But you also have to have common sense. The puppy is a baby, and gets tired quickly and can more is not better as the puppy starts getting tired. The pups's signs of having had enough are too often met with pushing the pup forward into yet another situation, and the puppy can become over-whelmed, frightened, what have you. It may even growl or snap. Which frightens the object, frightens the owners, and that frightens the puppy even more, and congratulations, you just knocked yourself back to zero on socialization. And maybe some trainer down the line will recommend flooding to deal with the problem. 

Puppies do not become acclimated to the big bad world by staying at home and being comfortable in his own little world. But that would be better for the pup than for someone who has little experience and no confidence to parade the puppy everywhere. Socialization is great, but if the puppy doesn't trust you, than it isn't worth a hill of beans. Relax when you get your new puppy, practice being calm, and not flying off the handle about a little urine or a chewed up rug. Give your pup a few days to acclimate to his new surroundings and then a few more days. Then go out and have fun with him. Pay little attention to things and strangers. Your pup is an antenna. He notices people and cars and carts and other dogs, but if you aren't worried about them, and he trusts you, then he can just file them away as ordinary, nothing to worry about, stuff. Go home before the two of you are tired. 

It IS socialization. And yes, some people will want to pet the puppy. Let them if they aren't crazy or if they are not likely to ignore instructions. All within reason of course. If he meets one set of people per outing, that's enough. If he doesn't meet people on half the outtings. Fine. Quantity is less important than your reaction to what is going on. 

If some lady asks you what kind of dog it is, and you tell her, and she wrinkles her nose and says, "That's a Nazi-dog!" or "It's going to kill your child." And it really pisses you off, you are creating a negative socialization experience. Instead, thank her for her kind remarks, and take your puppy home, and play with him. Then come on here and tell all about it. It is our reaction and our confidence that can shake a puppy. 

Think of it this way. You step on your dog's foot, break her toe. And you say, "whoops, sorry, pup" and keep moving, yes the toe is still going to be broken, and you might have to get it looked at by the vet. But the dog is not going to be afraid of you or your feet forever. But if you bend down and check the foot all over, and lavish pity and sympathy all over your dog, you are creating a major incident, you are drawing it out. So maybe the broken toe is a bad example. If a kid runs and screams from your puppy, instead of getting worked up and worried about what this is going to do, just say, matter of factly, "yep, kids run and scream" and move on. The pup will take his cues from you. Your reactions are far more important than strangers. Every stranger is a blank sheet to a puppy, but if you tense up the lead and worry about his response whenever you come across a stranger, you are teaching your puppy to be scared.

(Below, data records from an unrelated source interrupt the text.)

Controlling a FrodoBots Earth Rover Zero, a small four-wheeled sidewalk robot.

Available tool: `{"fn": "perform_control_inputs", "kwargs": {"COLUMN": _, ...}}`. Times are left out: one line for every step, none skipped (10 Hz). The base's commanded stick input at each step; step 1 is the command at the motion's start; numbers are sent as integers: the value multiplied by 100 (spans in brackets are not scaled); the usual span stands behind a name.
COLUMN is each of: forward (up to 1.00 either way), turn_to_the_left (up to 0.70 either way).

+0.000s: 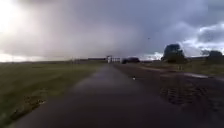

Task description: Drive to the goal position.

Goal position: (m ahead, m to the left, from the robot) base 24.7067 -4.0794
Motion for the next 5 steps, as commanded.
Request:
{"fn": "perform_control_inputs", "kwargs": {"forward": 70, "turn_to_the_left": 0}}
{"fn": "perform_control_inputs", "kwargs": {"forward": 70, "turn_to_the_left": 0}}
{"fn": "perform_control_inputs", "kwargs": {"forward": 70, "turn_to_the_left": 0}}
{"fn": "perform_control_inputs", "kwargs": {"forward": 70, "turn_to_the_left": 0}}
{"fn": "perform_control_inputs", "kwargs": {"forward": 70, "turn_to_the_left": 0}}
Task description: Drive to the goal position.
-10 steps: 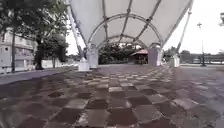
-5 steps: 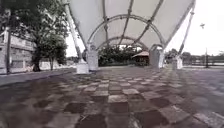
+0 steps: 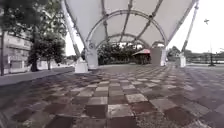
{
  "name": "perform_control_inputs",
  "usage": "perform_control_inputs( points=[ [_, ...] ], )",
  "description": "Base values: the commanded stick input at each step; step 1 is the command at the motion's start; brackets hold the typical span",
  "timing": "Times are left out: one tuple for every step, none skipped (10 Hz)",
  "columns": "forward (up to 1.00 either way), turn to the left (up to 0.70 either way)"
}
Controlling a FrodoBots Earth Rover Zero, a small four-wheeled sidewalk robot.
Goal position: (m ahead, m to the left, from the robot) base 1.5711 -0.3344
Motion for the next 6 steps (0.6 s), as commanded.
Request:
perform_control_inputs(
  points=[
    [1.00, 0.00],
    [1.00, 0.00],
    [1.00, 0.00],
    [1.00, 0.00],
    [1.00, 0.00],
    [1.00, 0.00]
  ],
)
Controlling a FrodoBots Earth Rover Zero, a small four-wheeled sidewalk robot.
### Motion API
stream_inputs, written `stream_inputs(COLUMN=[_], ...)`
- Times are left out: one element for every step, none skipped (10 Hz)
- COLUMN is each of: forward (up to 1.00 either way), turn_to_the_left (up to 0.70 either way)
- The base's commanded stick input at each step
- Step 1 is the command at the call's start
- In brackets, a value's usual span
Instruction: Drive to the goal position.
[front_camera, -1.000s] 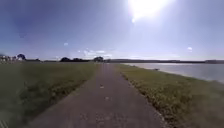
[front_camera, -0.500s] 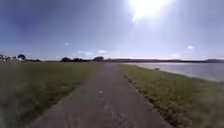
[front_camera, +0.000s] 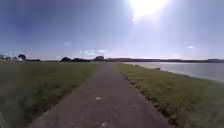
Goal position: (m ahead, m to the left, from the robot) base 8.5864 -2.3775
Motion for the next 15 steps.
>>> stream_inputs(forward=[0.70,0.70,0.70,0.70,0.70,0.70,0.70,0.70,0.70,0.70,0.70,0.70,0.70,0.70,0.70], turn_to_the_left=[0.00,0.00,0.00,0.00,0.00,0.00,0.00,0.00,0.00,0.00,0.00,0.00,0.00,0.00,0.00])
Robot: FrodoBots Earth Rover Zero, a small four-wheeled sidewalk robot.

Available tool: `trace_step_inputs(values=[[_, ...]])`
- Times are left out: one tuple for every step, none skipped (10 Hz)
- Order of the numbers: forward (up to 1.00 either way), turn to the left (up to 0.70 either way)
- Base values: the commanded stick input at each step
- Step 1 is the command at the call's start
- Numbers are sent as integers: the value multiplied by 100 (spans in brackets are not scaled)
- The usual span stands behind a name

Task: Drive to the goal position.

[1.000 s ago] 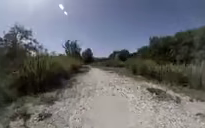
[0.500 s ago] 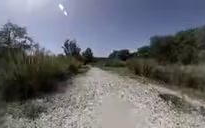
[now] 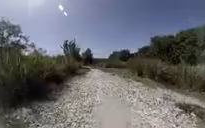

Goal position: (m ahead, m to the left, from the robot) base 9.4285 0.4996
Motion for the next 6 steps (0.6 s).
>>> trace_step_inputs(values=[[70,0],[70,0],[70,0],[70,0],[70,0],[70,0]])
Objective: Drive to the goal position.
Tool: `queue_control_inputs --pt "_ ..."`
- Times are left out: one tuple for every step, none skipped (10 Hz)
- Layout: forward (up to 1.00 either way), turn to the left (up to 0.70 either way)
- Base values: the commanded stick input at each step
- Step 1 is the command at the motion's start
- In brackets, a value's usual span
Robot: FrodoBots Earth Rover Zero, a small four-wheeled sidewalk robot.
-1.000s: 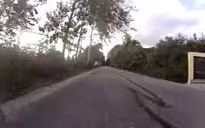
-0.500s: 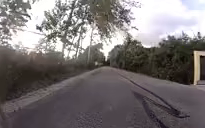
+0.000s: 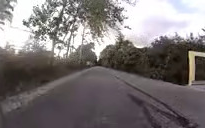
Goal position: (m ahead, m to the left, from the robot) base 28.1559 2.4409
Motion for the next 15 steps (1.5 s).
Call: queue_control_inputs --pt "0.7 0.0" --pt "0.7 0.0" --pt "0.7 0.0" --pt "0.7 0.0" --pt "0.7 0.0" --pt "0.7 0.0" --pt "0.7 0.0" --pt "0.7 0.0" --pt "0.7 0.0" --pt "0.7 0.0" --pt "0.7 0.0" --pt "0.7 0.0" --pt "0.7 0.0" --pt "0.7 0.0" --pt "0.7 0.0"
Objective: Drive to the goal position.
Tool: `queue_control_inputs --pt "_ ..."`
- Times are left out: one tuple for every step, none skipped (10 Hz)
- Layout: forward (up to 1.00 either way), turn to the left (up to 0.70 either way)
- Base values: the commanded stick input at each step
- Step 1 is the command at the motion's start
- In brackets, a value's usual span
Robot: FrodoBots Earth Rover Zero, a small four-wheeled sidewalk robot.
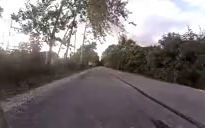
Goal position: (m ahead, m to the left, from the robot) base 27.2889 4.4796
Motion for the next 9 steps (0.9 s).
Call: queue_control_inputs --pt "0.7 0.0" --pt "0.7 0.0" --pt "0.7 0.0" --pt "0.7 0.0" --pt "0.7 0.0" --pt "0.7 0.0" --pt "0.7 0.0" --pt "0.7 0.0" --pt "0.7 0.0"
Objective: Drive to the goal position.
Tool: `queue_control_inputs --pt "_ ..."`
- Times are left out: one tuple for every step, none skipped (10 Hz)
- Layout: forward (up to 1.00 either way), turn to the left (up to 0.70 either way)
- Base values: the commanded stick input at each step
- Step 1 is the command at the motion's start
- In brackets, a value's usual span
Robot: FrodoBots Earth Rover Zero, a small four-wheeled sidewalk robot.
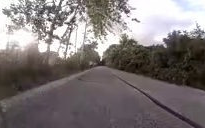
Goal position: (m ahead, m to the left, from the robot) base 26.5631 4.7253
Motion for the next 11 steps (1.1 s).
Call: queue_control_inputs --pt "0.7 0.0" --pt "0.7 0.0" --pt "0.7 0.0" --pt "0.7 0.0" --pt "0.7 0.0" --pt "0.7 0.0" --pt "0.7 0.0" --pt "0.7 0.0" --pt "0.7 0.0" --pt "0.7 0.0" --pt "0.7 0.0"
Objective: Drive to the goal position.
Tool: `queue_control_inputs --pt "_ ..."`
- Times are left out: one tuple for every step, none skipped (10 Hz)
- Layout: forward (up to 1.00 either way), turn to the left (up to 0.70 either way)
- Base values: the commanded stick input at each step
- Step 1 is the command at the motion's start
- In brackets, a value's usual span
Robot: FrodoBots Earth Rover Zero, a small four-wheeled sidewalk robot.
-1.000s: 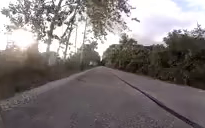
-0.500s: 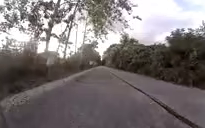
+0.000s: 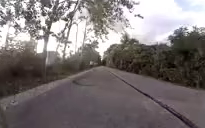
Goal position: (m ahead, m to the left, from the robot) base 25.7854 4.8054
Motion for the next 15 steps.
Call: queue_control_inputs --pt "0.7 0.0" --pt "0.7 0.0" --pt "0.7 0.0" --pt "0.7 0.0" --pt "0.7 0.0" --pt "0.7 0.0" --pt "0.7 0.0" --pt "0.7 0.0" --pt "0.7 0.0" --pt "0.7 0.0" --pt "0.7 0.0" --pt "0.7 0.0" --pt "0.7 0.0" --pt "0.7 0.0" --pt "0.7 0.0"
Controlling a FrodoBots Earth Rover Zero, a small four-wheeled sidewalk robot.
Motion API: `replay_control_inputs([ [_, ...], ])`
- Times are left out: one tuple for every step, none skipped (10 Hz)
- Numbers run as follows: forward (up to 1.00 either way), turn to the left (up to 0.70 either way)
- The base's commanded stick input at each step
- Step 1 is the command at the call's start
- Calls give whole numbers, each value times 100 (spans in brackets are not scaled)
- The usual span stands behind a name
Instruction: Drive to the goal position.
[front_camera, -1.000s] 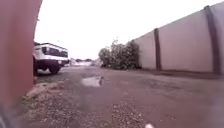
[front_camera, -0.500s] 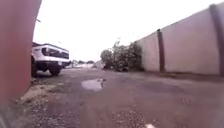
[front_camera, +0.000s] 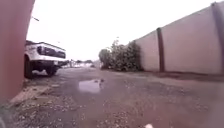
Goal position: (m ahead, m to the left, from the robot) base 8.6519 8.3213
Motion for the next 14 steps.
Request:
replay_control_inputs([
  [45,0],
  [45,0],
  [45,-2],
  [45,-12],
  [45,-27],
  [45,-27],
  [45,-27],
  [45,-27],
  [45,-27],
  [45,-27],
  [45,-27],
  [45,-27],
  [45,-27],
  [45,-27],
])
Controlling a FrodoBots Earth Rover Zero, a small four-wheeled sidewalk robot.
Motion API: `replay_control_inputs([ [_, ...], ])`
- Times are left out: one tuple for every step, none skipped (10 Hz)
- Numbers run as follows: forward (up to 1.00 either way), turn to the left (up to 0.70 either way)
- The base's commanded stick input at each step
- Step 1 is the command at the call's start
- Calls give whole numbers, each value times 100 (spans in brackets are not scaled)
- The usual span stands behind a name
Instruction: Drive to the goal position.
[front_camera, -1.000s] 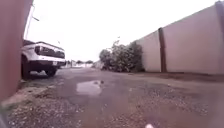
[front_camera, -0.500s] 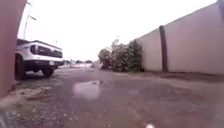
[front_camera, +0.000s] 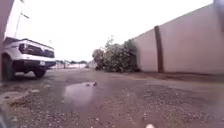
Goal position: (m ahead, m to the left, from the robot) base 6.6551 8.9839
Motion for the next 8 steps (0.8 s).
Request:
replay_control_inputs([
  [45,-27],
  [45,-27],
  [45,-27],
  [45,-27],
  [45,-27],
  [45,-27],
  [45,-27],
  [45,-27],
])
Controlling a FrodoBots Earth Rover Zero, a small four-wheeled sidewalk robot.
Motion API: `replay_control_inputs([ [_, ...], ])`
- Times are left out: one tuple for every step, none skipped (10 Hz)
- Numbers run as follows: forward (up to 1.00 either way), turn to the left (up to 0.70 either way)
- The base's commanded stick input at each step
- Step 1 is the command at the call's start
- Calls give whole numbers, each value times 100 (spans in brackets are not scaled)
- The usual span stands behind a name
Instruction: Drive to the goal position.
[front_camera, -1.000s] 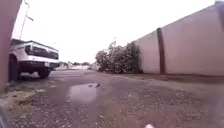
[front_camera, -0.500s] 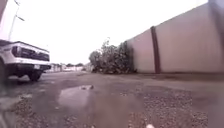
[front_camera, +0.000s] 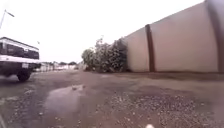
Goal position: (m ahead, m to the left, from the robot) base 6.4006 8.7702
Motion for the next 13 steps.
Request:
replay_control_inputs([
  [45,-27],
  [45,-10],
  [24,-2],
  [0,0],
  [0,0],
  [0,0],
  [0,0],
  [0,0],
  [0,0],
  [0,0],
  [0,0],
  [0,0],
  [2,0],
])
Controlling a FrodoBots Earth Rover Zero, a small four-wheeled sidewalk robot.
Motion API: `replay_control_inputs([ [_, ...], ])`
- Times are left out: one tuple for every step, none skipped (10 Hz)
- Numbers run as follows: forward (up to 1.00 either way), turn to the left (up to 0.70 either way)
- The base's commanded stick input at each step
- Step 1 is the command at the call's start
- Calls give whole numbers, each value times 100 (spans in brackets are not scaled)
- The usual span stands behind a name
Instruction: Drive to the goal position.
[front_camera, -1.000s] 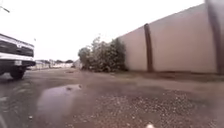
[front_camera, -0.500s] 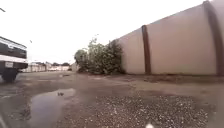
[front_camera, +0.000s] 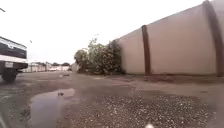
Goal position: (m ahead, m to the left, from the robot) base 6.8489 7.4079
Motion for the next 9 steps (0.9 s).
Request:
replay_control_inputs([
  [4,0],
  [14,0],
  [40,0],
  [45,0],
  [45,0],
  [45,0],
  [45,2],
  [45,7],
  [45,15],
])
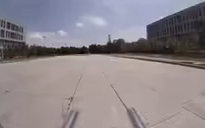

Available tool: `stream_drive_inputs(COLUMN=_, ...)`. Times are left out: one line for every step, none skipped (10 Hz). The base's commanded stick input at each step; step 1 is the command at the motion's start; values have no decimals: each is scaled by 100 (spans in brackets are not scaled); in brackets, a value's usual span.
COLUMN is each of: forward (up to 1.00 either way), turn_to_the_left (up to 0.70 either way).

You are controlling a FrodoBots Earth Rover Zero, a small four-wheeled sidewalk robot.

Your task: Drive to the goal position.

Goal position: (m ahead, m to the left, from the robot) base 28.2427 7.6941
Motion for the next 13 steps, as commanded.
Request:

Much better to expose the puppy from a distance or not at all, than to transmit your anxiety to the pup. But it is all socialization. Sorry the word was mutilated in the past decade or two. The answer is not to change the word, but to educate people on what socialization ought to be.


----------



## labX (Dec 7, 2016)

It all depends on how you want the dog to behave in conditions that the dog will be exposed in its life living as your pet. Then you exposed to most of it so the dog full fills its role as your pet and feel comfortable with what you want to do .
Example
My dog has to spend extended time living in the camper in campgrounds with 2 small kids and us . She needs to be able to be handled by other day care. We camped at Hersey park after the poconos wilderness camping. So. Enjoyed the wilderness ,lake and hikes .But when we went to Hersey theme park off she went to day care she has never seen before.i used Yelp to get a good one. 
She goes to alot beaches ,swims in oceans.
She definitely has to handle dog parks not only the neighbourhood one but also the one in all the campground so we can chill and she gets a workout .
So we have exposed so we can be a part of out travels and be with us.
Kids take her for walks and kids in campground pet her .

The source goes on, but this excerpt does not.